The costume, said to be worth $120,000 to $150,000, was one of a few thousand Superman items that overall brought more than $70,000 at the Saturday sale.

George Reeves' Superman costumeGeorge Reeves' "Superman" costume is among items to be sold. (Photo courtesy Antique Helpers)

The mementos were owned by Fishers collector Dane Nash, who in March 2007 opened his American Super Heroes Museum in downtown Indianapolis. The museum closed just 10 months later after encountering legal and financial problems.

Items offered at auction were seized by court order and were offered without a reserve price, which likely led to more than a few bargains.

“Nothing sold for the kinds of values that were promoted by the museum,” said Dan Ripley, owner of Antique Helper Auctions, the local auction house that conducted the sale.

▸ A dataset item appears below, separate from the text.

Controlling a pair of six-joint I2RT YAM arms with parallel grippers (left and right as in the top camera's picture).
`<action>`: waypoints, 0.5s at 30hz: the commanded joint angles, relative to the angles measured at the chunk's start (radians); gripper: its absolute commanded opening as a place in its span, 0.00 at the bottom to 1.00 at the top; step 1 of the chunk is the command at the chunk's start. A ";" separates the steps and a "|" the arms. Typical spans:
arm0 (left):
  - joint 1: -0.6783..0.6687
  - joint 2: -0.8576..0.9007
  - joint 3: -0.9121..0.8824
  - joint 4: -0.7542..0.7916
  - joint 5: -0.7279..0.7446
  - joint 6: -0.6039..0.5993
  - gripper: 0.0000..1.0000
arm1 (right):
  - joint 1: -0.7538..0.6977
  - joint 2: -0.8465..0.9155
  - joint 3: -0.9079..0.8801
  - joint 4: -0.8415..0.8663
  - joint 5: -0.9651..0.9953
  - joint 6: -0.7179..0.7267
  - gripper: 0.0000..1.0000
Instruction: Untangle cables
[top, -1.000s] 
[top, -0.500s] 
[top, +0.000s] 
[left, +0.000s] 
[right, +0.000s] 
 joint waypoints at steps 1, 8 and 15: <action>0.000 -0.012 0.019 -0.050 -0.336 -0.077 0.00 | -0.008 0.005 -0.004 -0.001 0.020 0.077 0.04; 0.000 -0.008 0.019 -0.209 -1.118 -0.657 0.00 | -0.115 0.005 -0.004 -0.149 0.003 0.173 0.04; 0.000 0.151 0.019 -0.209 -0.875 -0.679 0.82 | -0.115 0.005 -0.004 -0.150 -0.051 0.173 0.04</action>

Still, Ripley considered the auction a success, judging by the number of bidders and interest from overseas.

Roughly 200 bidders attended the sale, in addition to about 150 others who either registered to bid online or by phone. Some of those submitted bids from as far away as Australia, Switzerland, the United Kingdom and Canada, Ripley said.

“Any time we have that amount of active bidding, we have to assume that we did our job, meaning we exposed it to the market,” he said.

The top-selling memento was a full-size Batmobile replica that fetched $12,000. A replica Batboat sold for $5,000.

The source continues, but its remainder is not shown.